Незнакомец назвался Юрием и осведомился о ее впечатлениях об эксперименте: лекциях, дискуссиях, обслуживании, включая отдых. Юл дала всему высокую оценку, Юрия, судя по выражению лица, ответ удовлетворил, и он продолжил задавать простые, незаковыристые вопросы, не обязывающие напрягаться с ответами. Расспросил, чем занимается дочь (назвал ее имя, чем удивил), сделал комплимент правильному выбору Мариной бизнеса: “Желающих купить ваши наборы для раскраски, наверное, уйма – на настоящие картины у народа денег нет, а самодельные вполне по вкусу неизбалованной публике…”

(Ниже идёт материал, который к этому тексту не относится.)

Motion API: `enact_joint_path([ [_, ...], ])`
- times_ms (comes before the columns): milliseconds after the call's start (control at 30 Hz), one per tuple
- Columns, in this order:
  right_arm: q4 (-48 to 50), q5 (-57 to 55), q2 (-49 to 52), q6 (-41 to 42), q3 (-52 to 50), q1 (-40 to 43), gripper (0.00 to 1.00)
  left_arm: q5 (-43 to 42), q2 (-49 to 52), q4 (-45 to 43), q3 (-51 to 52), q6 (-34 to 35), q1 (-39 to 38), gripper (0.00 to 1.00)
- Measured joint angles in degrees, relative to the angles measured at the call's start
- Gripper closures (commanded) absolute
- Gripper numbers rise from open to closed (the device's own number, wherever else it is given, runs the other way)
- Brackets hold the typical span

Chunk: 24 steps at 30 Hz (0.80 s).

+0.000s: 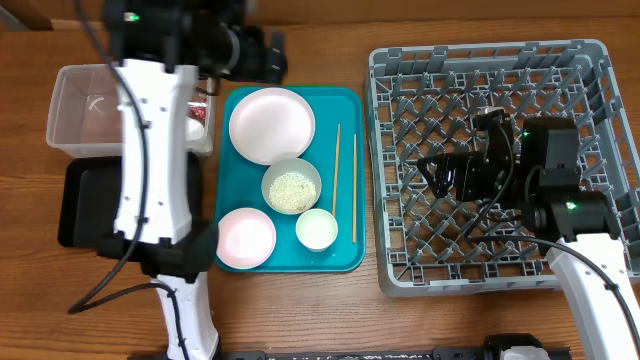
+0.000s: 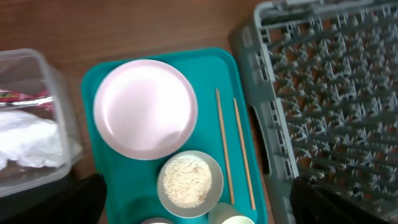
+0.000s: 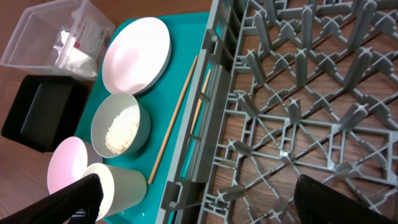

Юл нравился визави, обволакивал тембр его голоса, безошибочным женским чутьем угадывала сильное мужское начало, вдруг представила их в постели и закусила губу, устыдившись непрошеного видения.
Беседа однако шла ни шатко ни валко, Юл недоумевала, зачем ее позвали, какие такие детали требовалось уточнить, Юрий уловил момент, когда требовалось перейти к делу.
– Нас ваш дружок интересует. Интересный экземпляр. Пи-са-тель, – последнее слово Юрий проговорил, растянув слоги, почти нараспев, при этом многозначительно хмыкнув. – Что вы о нем можете сказать?
– А кого это “нас”? – не утерпела Юл. – И почему я должна отчет давать? – осмелев. Для нее мигом все стало ясно.
– Вы умная женщина, неужто не поняли, зачем и куда вас пригласили… О нем и о вас мы знаем все, и про ваши романтические отношения, и про разговоры задушевные. Хотите, напомню? К вам претензий нет, а вот Дан… Какое сложилось мнение о нем?
Юл молчала. Берет на понт или действительно подслушивали разговоры? Тот верно расценил сомнения Юл и, открыв блокнот, процитировал несколько фраз – да, похоже, именно так и звучали они в устах Дана и Лео во время пьянки, напрягла память Юл. Наверняка подслушивали, а то и снимали скрытой камерой, неужто и интимные сцены? Юл передернуло. Вот твари…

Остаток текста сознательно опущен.